C’est du moins ce que pensent 74% des Français, si l’on en croit le sondage réalisé par le magazine Terra Eco dans le cadre du dossier consacré à l’action présidentielle et gouvernementale sur les questions liées à l’écologie (« Comment Sarkozy a failli être écolo », n°19, novembre 2010). Le constat est sans concession puisque 71% des personnes sondées « estiment que le gouvernement n’a plutôt pas ou pas du tout respecté les engagements du [Pacte écologique] signé en grande pompe par tous les candidats à la dernière présidentielle ».

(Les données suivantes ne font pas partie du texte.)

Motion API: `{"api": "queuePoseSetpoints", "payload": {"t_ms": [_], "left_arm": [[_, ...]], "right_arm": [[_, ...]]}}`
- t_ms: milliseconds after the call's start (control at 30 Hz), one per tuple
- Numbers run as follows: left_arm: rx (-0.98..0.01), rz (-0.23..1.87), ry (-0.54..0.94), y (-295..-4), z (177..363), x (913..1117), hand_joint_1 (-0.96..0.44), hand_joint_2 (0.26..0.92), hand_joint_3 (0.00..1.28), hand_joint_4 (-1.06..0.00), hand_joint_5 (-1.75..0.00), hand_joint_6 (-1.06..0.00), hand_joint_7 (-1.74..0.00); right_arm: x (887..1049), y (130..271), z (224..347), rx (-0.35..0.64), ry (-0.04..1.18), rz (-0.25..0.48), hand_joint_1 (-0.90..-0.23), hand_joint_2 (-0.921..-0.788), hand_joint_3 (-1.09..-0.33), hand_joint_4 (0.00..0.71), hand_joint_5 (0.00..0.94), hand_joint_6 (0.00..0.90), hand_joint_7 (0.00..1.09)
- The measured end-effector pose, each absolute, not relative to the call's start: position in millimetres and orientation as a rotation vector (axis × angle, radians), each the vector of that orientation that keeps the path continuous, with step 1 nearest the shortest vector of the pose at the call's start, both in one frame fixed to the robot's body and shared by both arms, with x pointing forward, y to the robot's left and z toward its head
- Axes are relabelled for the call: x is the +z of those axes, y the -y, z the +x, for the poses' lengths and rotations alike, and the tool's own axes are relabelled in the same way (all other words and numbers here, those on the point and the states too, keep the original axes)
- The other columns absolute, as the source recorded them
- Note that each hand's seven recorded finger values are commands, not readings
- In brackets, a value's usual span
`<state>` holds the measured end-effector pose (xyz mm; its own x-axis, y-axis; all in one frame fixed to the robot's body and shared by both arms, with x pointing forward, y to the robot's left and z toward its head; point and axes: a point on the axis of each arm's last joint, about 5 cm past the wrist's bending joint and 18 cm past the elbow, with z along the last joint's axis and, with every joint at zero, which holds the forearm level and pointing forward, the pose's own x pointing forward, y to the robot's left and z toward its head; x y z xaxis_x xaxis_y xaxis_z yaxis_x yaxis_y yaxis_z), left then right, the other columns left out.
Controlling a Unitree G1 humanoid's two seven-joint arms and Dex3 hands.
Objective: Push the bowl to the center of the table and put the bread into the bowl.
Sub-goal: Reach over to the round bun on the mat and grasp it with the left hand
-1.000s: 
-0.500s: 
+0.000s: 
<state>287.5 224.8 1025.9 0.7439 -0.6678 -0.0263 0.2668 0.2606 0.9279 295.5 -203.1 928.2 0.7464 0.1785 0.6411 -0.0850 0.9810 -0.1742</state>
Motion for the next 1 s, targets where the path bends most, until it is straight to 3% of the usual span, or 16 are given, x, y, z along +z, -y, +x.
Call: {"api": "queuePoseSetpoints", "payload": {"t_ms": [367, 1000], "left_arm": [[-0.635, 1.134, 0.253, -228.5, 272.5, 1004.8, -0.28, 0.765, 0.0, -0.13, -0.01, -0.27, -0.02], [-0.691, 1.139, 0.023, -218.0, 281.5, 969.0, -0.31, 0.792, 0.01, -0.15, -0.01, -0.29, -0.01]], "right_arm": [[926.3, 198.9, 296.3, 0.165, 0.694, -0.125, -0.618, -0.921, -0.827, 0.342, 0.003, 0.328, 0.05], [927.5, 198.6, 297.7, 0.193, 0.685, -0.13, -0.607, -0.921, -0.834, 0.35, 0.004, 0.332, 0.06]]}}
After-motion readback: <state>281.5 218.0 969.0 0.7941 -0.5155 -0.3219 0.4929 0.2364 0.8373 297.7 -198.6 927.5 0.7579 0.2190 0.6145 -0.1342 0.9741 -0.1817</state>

Certaines personnalités politiques de droite montent au front pour défendre l’action entreprise depuis 2007 – telles que la secrétaire d’Etat chargée de l’écologie Chantal Jouanno, qui déclare à Terra Eco que le gouvernement « a réalisé 90% de ce qu’[il] voulait faire » – mais l’impression demeure : les bonnes intentions initiales ont cédé le pas devant l’intérêt économique. Symboles de cette évolution, deux déclarations de Nicolas Sarkozy mises en exergue par le magazine : « Je veux que le Grenelle soit l’acte fondateur d’une nouvelle politique, d’un New Deal écologique en France, en Europe et dans le monde » (25 octobre 2007) et « Toutes ces questions d’environnement (…) ça commence à bien faire » (6 mars 2010).

Le gouvernement doit de nouveau gagner la bataille de l’opinion. Sa contre-attaque est, à ce titre, digne des meilleurs spin doctors anglo-saxons et pourrait se résumer à une seule publicité : Fructis de Garnier.


Depuis le début de la semaine, les usagers du métro et les piétons parisiens sont en effet invités à partager une expérience qui sent bon la nature et propose une solution à la pollution des transports. « Nouvelle énergie verte » à laquelle personne n’avait véritablement pensé, le shampooing ne se limite pas à une simple utilité hygiénique ; il rend les cheveux à même de tracter leurs propriétaires dans les airs sans rejet démesuré de CO2. On attend évidemment l’explication des scientifiques sur cette prouesse technologique qui ne résout pour autant pas tous les problèmes : comment les chauves vont-ils pouvoir bénéficier de ce progrès ? Quelles sont les solutions pour un pilotage sans danger (une chute de cheveux inopinées lors d’un voyage au-dessus de la Manche pourrait avoir des conséquences tragiques).

Jean-Louis Borloo a parfaitement lancé cette campagne dès dimanche dernier, sur le plateau de Dimanche +, où il arborait une nouvelle coupe de cheveux. Loin d’un supposé souhait de renforcer son statut de favori au poste de Premier Ministre comme ont pu le penser certains journalistes, il fallait y voir le retour du gouvernement sur la question fondamentale de l’environnement en s’attaquant à la racine (si l’on peut dire) du problème : le look du ministre.